● WORK TO BE COMPLETED: Leaving the pictures aside, reproduce the data in full and word for word.

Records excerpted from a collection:
····················

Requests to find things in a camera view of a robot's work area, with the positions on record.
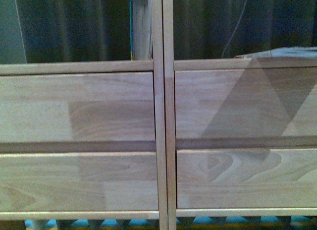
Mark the white book with red spine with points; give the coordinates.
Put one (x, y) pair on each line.
(290, 52)

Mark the left wooden shelf unit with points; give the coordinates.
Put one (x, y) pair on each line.
(157, 146)

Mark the wooden shelf unit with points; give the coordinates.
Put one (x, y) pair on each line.
(173, 144)
(157, 146)

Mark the right wooden shelf unit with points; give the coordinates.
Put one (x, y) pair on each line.
(173, 144)

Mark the upper left wooden drawer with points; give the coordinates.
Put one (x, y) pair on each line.
(80, 107)

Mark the wooden drawer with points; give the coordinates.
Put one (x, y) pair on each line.
(119, 181)
(247, 178)
(80, 107)
(246, 103)

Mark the thick upright teal-cover book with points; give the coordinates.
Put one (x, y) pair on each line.
(141, 40)

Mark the lower left wooden drawer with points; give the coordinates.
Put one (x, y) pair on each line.
(119, 181)

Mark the lower right wooden drawer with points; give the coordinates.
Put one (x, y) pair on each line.
(247, 178)

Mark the upper right wooden drawer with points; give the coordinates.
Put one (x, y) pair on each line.
(246, 103)

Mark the dark blue curtain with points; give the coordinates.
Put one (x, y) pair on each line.
(99, 30)

····················

● REPLY:
Requests to find things in a camera view of a robot's work area, with the positions on record.
Mark the white book with red spine with points; give the coordinates.
Put one (x, y) pair on each line.
(290, 52)

Mark the left wooden shelf unit with points; give the coordinates.
Put one (x, y) pair on each line.
(157, 146)

Mark the wooden shelf unit with points; give the coordinates.
Put one (x, y) pair on each line.
(173, 144)
(157, 146)

Mark the right wooden shelf unit with points; give the coordinates.
Put one (x, y) pair on each line.
(173, 144)

Mark the upper left wooden drawer with points; give the coordinates.
Put one (x, y) pair on each line.
(80, 107)

Mark the wooden drawer with points; give the coordinates.
Put one (x, y) pair on each line.
(119, 181)
(247, 178)
(80, 107)
(246, 103)

Mark the thick upright teal-cover book with points; give the coordinates.
Put one (x, y) pair on each line.
(141, 40)

Mark the lower left wooden drawer with points; give the coordinates.
Put one (x, y) pair on each line.
(119, 181)

Mark the lower right wooden drawer with points; give the coordinates.
Put one (x, y) pair on each line.
(247, 178)

Mark the upper right wooden drawer with points; give the coordinates.
Put one (x, y) pair on each line.
(246, 103)

Mark the dark blue curtain with points; give the coordinates.
Put one (x, y) pair on each line.
(99, 30)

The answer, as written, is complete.